## What to work on
Go through the listing and retype each line exactly.

## Data below
+---+

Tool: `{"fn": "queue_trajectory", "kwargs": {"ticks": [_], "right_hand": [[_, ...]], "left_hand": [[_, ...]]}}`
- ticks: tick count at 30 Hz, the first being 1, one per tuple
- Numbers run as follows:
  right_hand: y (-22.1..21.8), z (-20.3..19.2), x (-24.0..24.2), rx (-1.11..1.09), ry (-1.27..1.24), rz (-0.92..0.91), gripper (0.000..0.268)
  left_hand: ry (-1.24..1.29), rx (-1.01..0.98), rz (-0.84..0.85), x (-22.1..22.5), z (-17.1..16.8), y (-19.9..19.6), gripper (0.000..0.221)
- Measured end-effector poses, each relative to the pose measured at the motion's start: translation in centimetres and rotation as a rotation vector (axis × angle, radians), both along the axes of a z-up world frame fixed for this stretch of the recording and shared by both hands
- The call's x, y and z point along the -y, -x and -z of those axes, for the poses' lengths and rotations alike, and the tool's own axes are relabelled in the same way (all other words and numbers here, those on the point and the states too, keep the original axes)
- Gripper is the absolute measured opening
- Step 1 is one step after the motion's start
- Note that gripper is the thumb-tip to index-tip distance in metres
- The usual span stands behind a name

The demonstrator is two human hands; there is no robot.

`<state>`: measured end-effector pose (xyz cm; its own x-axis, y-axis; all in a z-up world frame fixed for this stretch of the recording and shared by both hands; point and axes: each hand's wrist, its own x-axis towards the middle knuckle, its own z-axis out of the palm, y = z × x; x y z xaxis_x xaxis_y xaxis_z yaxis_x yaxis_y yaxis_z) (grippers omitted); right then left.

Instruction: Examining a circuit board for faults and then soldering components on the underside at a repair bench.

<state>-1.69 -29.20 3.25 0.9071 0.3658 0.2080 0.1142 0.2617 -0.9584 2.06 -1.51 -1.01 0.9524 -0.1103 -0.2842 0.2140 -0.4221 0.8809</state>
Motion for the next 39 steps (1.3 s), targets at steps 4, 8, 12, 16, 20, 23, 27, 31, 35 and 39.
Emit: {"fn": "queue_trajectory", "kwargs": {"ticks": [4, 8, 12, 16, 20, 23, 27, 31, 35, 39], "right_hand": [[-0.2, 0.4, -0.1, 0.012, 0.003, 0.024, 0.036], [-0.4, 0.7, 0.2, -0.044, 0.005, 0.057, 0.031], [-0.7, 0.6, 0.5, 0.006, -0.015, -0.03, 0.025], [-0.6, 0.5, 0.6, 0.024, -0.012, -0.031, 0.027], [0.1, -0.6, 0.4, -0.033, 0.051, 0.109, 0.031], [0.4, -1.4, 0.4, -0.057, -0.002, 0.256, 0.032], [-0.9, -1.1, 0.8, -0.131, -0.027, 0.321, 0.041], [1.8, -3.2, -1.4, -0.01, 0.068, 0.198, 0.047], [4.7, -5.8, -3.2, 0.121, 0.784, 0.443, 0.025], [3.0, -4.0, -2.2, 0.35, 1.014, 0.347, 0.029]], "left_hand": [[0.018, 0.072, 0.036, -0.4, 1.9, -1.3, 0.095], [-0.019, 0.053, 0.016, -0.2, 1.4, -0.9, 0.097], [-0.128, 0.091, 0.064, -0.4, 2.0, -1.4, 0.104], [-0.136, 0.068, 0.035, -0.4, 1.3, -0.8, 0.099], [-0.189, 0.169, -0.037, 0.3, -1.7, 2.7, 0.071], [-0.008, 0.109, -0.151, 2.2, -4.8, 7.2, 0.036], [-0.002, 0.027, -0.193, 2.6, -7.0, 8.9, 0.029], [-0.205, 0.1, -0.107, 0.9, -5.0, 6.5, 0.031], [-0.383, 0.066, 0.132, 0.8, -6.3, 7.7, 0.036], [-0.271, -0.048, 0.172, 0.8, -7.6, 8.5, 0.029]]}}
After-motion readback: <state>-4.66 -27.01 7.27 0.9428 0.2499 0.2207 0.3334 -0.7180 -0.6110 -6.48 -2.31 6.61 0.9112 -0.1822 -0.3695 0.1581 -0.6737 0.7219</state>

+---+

## Result of the exercise
Tool: `{"fn": "queue_trajectory", "kwargs": {"ticks": [_], "right_hand": [[_, ...]], "left_hand": [[_, ...]]}}`
- ticks: tick count at 30 Hz, the first being 1, one per tuple
- Numbers run as follows:
  right_hand: y (-22.1..21.8), z (-20.3..19.2), x (-24.0..24.2), rx (-1.11..1.09), ry (-1.27..1.24), rz (-0.92..0.91), gripper (0.000..0.268)
  left_hand: ry (-1.24..1.29), rx (-1.01..0.98), rz (-0.84..0.85), x (-22.1..22.5), z (-17.1..16.8), y (-19.9..19.6), gripper (0.000..0.221)
- Measured end-effector poses, each relative to the pose measured at the motion's start: translation in centimetres and rotation as a rotation vector (axis × angle, radians), both along the axes of a z-up world frame fixed for this stretch of the recording and shared by both hands
- The call's x, y and z point along the -y, -x and -z of those axes, for the poses' lengths and rotations alike, and the tool's own axes are relabelled in the same way (all other words and numbers here, those on the point and the states too, keep the original axes)
- Gripper is the absolute measured opening
- Step 1 is one step after the motion's start
- Note that gripper is the thumb-tip to index-tip distance in metres
- The usual span stands behind a name

The demonstrator is two human hands; there is no robot.

`<state>`: measured end-effector pose (xyz cm; its own x-axis, y-axis; all in a z-up world frame fixed for this stretch of the recording and shared by both hands; point and axes: each hand's wrist, its own x-axis towards the middle knuckle, its own z-axis out of the palm, y = z × x; x y z xaxis_x xaxis_y xaxis_z yaxis_x yaxis_y yaxis_z) (grippers omitted); right then left.

Instruction: Examining a circuit board for faults and then soldering components on the underside at a repair bench.

<state>-1.69 -29.20 3.25 0.9071 0.3658 0.2080 0.1142 0.2617 -0.9584 2.06 -1.51 -1.01 0.9524 -0.1103 -0.2842 0.2140 -0.4221 0.8809</state>
Motion for the next 39 steps (1.3 s), targets at steps 4, 8, 12, 16, 20, 23, 27, 31, 35 and 39.
Emit: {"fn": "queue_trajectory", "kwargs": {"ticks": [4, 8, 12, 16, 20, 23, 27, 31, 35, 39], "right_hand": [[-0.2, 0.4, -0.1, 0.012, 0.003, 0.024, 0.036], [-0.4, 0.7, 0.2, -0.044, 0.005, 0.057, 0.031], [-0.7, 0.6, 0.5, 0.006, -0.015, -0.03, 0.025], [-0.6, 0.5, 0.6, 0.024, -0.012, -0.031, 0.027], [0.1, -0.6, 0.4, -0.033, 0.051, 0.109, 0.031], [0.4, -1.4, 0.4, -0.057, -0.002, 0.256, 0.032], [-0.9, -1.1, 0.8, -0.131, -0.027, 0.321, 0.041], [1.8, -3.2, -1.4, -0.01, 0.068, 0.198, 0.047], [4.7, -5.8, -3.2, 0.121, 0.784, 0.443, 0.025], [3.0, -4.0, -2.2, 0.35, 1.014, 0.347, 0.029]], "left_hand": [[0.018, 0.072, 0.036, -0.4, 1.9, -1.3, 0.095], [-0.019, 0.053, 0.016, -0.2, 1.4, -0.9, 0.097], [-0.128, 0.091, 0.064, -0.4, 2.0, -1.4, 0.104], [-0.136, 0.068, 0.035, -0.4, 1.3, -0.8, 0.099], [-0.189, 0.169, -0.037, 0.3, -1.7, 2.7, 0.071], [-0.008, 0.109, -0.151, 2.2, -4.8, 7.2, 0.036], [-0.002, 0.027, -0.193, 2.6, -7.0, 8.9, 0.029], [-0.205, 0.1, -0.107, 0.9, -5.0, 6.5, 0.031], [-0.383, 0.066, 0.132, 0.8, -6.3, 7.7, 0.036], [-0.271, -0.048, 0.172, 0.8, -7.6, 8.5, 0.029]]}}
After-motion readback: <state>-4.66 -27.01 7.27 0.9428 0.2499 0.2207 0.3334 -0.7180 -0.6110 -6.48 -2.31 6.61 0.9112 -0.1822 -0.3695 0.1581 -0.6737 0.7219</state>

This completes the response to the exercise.